Wednesday, June 22, 2011

Friday, June 17, 2011

Haley's 1st Birthday!! (and other updates)


This is a little late.  Haley had her first birthday.  Wuhoo!  I spent about 45 minutes decorating even though we only had one guest.  What are you gonna do.  I had fun.  Haley was a little intimidated by all the decorations- she kept looking at them and crying so we had to move the party inside.  She got some fabulous gifts.  I think I might have been more excited about her gifts than she was.   I'm pretty sure she just wanted to play with the box- one of which makes a great walker.  Also, I got accepted to play  a song at Hartwood acres Sunday (big big outdoor stage drawing the likes of such well known singers as Traci Chapman and Josh Ritter) It's part of a local musicians night and I'm super excited.  Not sure if I will be able to have as much fun as I do playing in my living room by myself but I will try... but not too hard, right..you don't want to over try, or under try, which would be detrimental to the over all success of the...oh I should probably just stop thinking too much about it.

Friday, June 10, 2011

crazy but splendid

I can be insane in the worst way and blame him for my insanity.  And tear at the walls of my luxurious provided-for reality with a vengeance that knows no rationale. Imagining lack in the worst hopelessly pitiful way.  I can sink into the quicksand of depression with one negative thought and get sucked so far down that my soul is gasping for breath.... ahhhh!

And then... I can realize, as I listen to them playing in the bath tub, and pause to breathe, and take a moment to collect my pity-filled self, that actually... it isn't so bad.  And as I come to the bottom of my tear reservoir, and find an inkling of hope in the collection of synapse connections that make up my thought patterns, actually it's quite good really.

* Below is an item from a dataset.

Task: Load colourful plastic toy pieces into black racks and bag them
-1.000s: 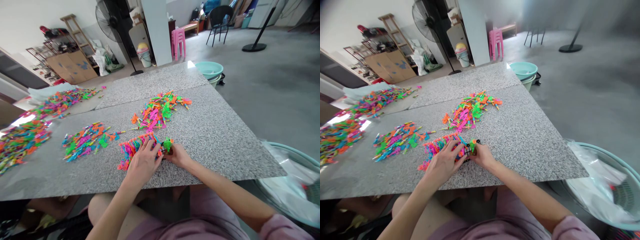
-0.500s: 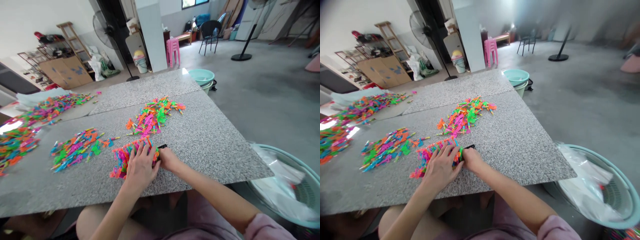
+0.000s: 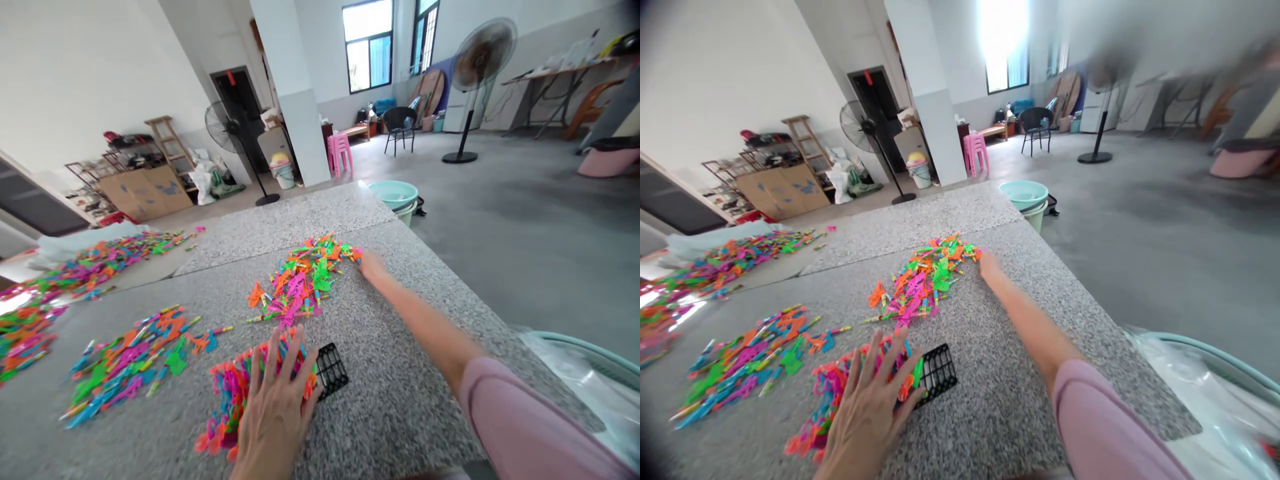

 Actually, why am I so sad?... she's so precious... he's so sweet...hmmmm....man, the air conditioning feels so refreshing...wait, what was the problem again?...and then I come crawling up the mountain- deep breath- anticipating the view.  And I get to the top of a night off from bath time and bed time (I've been quarantined to the downstairs with my pouty drama queen, far-less-than-grateful attitude) and I sit here... 

I sit here... typing; breathing; sighing; surrendering... and I get back to the top of my mountain of self and look out, listening to Him singing to Her in the bath tub and the sound of the fan, and the feel of spacious air around me, smiling to myself a little- not forcing it- too tired to force it.  And suddenly the view is nice again and God is good...actually really good... and I might be alright.  I might be more than alright.  I might be splendid- crazy but splendid : )

Monday, June 6, 2011

Chocolate cake and prayer



Sometimes (more often than I'd like to admit) I just need a big slice of chocolate cake... and maybe a roller coaster or two.


 And maybe a huge outdoor concert with friends and family


 and a visit from my future in-laws, who are pretty much the best second family a girl could ask for.  Don't get me wrong I'm sure it sounds like nothing but peaches and cream and... it is : ) but I can still get wrapped up in illusions of lack- and some of it isn't totally illusion-

 I mean I still have only a few friends and Haley's first birthday party is going to be soooo small and wedding plans are in the works, which terrifies me and is reassuring at the same time.  And there are always things to worry about but... why worry when you can pray.